EXERCISE DESCRIPTION: When the string "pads" appears in a line of the records, show the whole line.

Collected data
________________________
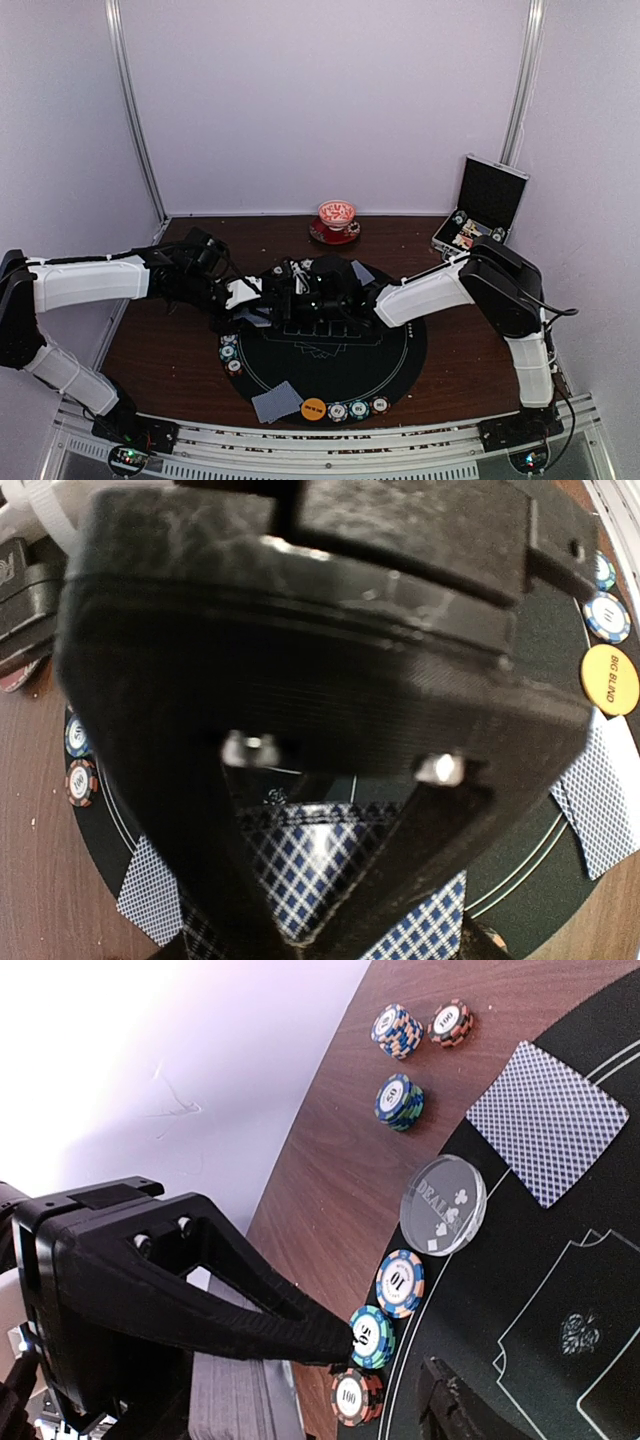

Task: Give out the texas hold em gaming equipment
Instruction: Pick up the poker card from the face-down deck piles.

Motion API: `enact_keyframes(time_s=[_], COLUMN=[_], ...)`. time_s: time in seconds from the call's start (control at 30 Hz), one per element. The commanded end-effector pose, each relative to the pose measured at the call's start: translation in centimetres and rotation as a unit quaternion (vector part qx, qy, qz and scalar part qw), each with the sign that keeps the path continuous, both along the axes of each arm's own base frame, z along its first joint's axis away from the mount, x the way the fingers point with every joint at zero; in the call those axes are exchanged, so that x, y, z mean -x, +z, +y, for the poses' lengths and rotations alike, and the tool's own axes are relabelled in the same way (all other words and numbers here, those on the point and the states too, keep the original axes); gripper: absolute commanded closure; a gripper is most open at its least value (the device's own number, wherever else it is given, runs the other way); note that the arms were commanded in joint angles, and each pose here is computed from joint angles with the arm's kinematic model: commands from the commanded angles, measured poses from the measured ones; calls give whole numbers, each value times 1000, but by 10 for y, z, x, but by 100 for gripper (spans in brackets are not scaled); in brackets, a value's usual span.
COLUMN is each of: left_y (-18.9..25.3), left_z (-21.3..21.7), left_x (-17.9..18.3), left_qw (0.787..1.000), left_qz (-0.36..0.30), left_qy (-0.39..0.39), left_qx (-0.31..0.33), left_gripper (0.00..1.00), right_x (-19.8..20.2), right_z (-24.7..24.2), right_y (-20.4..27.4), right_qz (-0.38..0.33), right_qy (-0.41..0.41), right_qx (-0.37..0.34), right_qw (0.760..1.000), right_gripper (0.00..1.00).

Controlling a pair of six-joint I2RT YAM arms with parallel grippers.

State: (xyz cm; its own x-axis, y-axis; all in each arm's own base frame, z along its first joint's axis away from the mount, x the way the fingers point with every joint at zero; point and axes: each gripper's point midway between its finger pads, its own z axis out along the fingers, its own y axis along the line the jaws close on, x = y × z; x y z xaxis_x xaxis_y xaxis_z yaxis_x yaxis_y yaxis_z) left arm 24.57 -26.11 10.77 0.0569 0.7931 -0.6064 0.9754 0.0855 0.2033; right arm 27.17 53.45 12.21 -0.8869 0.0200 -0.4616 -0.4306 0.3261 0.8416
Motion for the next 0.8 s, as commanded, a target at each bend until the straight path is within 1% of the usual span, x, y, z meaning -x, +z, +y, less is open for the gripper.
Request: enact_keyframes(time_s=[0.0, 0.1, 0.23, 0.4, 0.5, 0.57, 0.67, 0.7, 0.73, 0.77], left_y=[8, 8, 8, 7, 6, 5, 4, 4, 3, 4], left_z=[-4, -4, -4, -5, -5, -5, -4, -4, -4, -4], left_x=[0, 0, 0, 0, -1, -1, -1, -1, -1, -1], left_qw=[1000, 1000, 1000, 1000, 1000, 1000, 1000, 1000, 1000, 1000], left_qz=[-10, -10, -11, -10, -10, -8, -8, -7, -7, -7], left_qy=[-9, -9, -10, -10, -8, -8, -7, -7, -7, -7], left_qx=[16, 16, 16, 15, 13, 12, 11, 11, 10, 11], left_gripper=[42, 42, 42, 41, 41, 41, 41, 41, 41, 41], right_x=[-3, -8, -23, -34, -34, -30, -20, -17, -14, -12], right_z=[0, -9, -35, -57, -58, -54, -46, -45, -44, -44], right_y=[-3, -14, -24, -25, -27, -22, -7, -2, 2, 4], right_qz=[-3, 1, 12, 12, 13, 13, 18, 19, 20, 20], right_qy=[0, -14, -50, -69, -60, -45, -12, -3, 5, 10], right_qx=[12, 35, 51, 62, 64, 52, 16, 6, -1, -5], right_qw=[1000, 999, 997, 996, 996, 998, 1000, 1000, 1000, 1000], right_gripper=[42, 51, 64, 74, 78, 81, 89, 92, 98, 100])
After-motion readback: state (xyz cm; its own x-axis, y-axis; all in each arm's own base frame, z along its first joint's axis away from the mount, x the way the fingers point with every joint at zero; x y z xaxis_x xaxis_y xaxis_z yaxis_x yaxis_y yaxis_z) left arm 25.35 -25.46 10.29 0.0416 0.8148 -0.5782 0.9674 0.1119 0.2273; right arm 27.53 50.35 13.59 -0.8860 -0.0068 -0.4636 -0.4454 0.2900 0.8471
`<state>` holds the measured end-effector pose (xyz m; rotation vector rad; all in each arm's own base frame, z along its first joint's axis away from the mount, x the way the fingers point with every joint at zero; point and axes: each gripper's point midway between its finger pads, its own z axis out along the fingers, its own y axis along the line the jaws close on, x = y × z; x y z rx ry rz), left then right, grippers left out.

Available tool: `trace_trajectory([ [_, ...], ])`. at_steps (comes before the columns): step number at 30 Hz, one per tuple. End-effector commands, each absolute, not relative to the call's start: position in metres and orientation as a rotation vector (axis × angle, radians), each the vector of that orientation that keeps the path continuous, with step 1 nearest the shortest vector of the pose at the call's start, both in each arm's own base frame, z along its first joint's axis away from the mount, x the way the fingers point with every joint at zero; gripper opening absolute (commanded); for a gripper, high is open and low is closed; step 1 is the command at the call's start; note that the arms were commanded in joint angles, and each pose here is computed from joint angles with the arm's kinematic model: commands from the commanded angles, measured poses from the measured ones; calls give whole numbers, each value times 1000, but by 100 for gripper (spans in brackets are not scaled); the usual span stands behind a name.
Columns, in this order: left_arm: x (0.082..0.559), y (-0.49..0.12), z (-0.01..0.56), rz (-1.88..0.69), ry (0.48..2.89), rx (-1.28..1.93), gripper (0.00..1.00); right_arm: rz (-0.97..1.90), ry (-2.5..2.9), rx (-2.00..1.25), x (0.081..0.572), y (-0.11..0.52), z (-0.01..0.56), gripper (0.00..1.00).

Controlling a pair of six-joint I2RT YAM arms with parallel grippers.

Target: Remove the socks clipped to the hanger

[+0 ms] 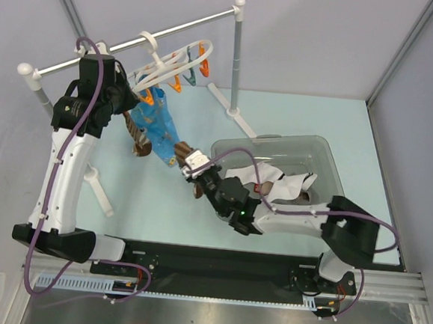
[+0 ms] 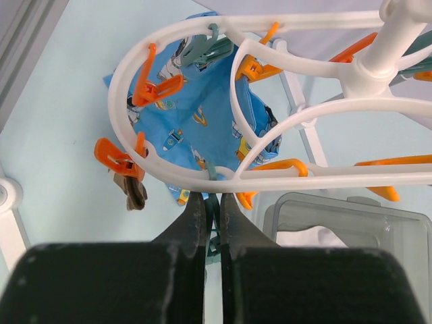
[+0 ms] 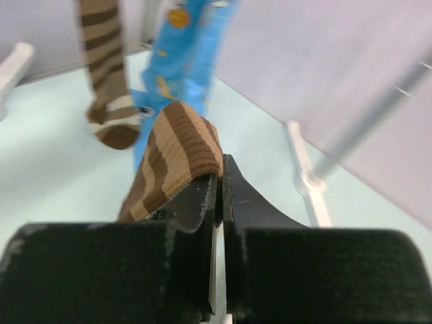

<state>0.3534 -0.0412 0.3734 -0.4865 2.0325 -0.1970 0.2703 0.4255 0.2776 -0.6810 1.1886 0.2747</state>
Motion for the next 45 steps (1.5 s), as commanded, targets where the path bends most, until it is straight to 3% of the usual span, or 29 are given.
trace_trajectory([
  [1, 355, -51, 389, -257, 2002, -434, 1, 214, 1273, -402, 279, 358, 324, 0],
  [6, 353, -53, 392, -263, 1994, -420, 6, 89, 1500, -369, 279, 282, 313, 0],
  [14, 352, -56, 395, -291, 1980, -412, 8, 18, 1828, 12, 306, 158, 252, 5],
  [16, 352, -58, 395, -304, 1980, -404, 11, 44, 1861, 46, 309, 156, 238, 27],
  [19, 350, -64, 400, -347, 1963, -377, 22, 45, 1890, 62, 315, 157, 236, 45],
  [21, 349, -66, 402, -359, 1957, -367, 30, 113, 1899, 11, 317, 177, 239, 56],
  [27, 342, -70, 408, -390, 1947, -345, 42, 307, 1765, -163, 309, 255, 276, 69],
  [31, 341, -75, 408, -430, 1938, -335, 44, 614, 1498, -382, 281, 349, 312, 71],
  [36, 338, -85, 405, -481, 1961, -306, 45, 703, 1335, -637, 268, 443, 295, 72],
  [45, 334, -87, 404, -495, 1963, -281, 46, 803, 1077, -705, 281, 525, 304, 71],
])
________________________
RESULT OF THE EXERCISE:
State: (xyz cm; its own x-axis, y-axis; all in each arm's own base frame, z along its first joint's axis away from the mount, x the way the fingers point with every joint at zero; point and axes: each gripper's point midway between its finger pads, its own z axis out along the fingers, its own y axis along the line the jaws close on, x = y × z; x y z xaxis_x xaxis_y xaxis_z yaxis_x yaxis_y yaxis_z) left arm 24.57 -26.11 10.77 0.0569 0.7931 -0.6064 0.9754 0.0855 0.2033; right arm 27.17 53.45 12.21 -0.8869 0.0200 -0.4616 -0.4306 0.3261 0.8416
`<state>` holds the measured end-effector pose (xyz m; rotation vector rad; all in each arm's own base frame, z along its first joint's axis away from the mount, x the way the fingers point with every joint at zero; point and axes: each gripper's point midway between its finger pads, its own z axis out along the fingers, its own y axis along the line the jaws close on, x = y × z; x y z rx ry rz), left then right, grippers left out.

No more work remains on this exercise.